NECM SURESİ


Ayet Getir
53-NECM 25. Ayet

فَلِلَّهِ الْآخِرَةُ وَالْأُولَى

Fe lillâhil âhiretu vel ûlâ.

Bayraktar Bayraklı

Ahiret de, bu dünya da yalnız Allah'ındır.


Edip Yüksel

Son da ilk de ALLAH’ındır.


Erhan Aktaş

Ahiret de, dünya da Allah’ındır.


Muhammed Esed

Halbuki hem ötekisi, hem de bu dünya, (yalnız) Allah'a aittir!


Mustafa İslamoğlu

Fakat ahiret de dünya da Allah'a aittir.


Süleyman Ateş

Son da ilk de (âhiret de, dünyâ da) Allâh'ındır.


Süleymaniye Vakfı

(Aklınızı başınıza alın!) Her şeyin sonu da Allah’ındır, başı da.


Yaşar Nuri Öztürk

Sonrası da öncesi de/âhiret de dünya da Allah'ındır.


Ayetin Tefsiri

MEAL

25.) Fakat ahiret de dünya da Allah'a aittir.

(M.İ)

25.) Yoo!

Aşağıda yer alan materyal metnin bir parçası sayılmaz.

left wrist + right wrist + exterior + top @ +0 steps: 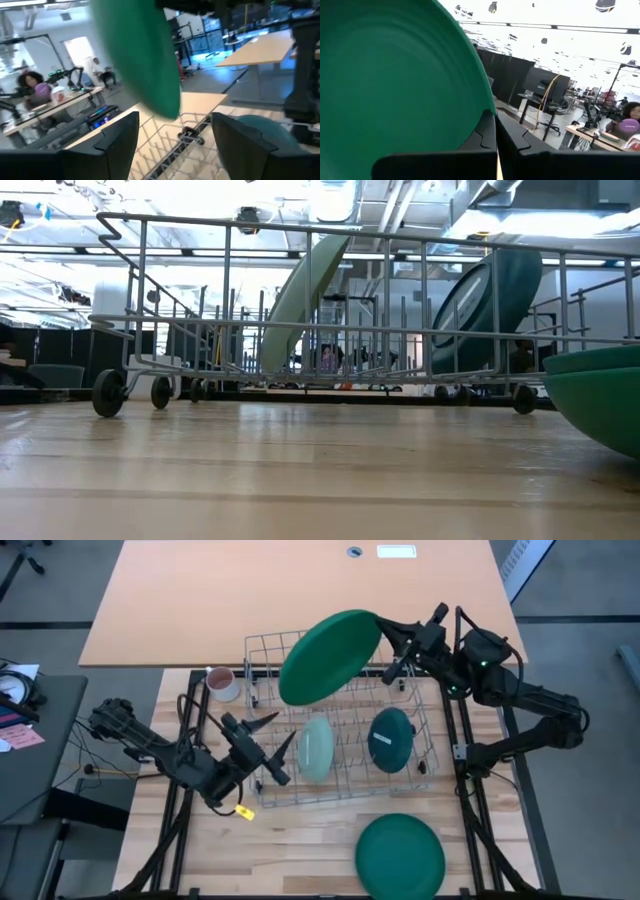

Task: Sort dishes
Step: Put a green plate in the dish rack

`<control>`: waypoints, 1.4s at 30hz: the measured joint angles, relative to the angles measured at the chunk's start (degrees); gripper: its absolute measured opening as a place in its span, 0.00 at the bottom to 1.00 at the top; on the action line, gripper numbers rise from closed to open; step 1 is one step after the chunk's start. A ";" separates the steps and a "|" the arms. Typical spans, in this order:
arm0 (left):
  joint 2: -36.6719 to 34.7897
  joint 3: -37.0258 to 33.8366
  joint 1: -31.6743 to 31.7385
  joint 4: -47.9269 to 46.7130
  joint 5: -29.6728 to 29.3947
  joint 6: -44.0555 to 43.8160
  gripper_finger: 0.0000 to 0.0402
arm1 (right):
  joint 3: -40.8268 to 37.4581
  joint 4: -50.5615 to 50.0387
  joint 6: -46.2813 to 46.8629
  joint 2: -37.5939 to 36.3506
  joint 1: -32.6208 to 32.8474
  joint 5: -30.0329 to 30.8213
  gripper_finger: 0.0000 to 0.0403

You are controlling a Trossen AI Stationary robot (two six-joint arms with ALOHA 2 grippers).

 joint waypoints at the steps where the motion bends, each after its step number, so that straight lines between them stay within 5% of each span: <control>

Dünya da ahiret de Allah'ındır; [iki cihanda da Allah ne derse o olur].

(M.Ö)

25.) “Hayatın ilki de, sonu da Allah’ındır.”

TEFSİR

"Oysa hayatın sonu da ilki de (ahiret de dünya da) Allah'a aittir."

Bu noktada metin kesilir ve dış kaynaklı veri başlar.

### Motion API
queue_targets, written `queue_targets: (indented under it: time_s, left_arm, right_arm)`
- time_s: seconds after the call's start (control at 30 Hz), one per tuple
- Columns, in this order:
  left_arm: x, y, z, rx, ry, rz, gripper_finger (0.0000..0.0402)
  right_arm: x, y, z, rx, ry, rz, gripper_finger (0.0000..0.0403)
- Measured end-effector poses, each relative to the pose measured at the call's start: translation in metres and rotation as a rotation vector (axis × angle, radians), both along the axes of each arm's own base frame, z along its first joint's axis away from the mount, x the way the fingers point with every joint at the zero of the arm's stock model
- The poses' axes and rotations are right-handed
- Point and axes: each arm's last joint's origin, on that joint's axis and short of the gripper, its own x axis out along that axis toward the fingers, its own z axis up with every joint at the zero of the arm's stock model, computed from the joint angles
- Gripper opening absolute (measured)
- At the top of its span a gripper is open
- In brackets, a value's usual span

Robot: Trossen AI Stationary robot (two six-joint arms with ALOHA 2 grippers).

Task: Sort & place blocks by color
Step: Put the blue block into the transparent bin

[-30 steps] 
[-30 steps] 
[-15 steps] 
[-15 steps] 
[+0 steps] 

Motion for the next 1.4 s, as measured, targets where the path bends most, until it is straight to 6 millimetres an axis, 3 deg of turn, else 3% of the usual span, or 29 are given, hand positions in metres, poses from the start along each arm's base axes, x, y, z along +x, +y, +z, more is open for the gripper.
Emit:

Burada ahiretin dünyanın önüne geçirildiği dikkatlerimizden kaçmamalıdır. Amaç ayetin sonundaki kafiyeyi ve ses uyumunu gözetmektir. Fakat burada ahireti, dünyanın önüne geçirmekle anlatılmak istenen bir incelik de vardır. İşte Kur'an üslubu böyledir. Hem anlatmak istediği anlamı anlatır, hem ses ve söz uyumunu gözetir. Fakat bu iki amacı birbiri ile çeliştirmez. Zaten yüce Allah'ın eseri olan şey de aynı özellik vardır. Mesela evren bütününde varolan "güzellik" ve "fonksiyonellik" özelliği ile birarada bulunur, atbaşı gider.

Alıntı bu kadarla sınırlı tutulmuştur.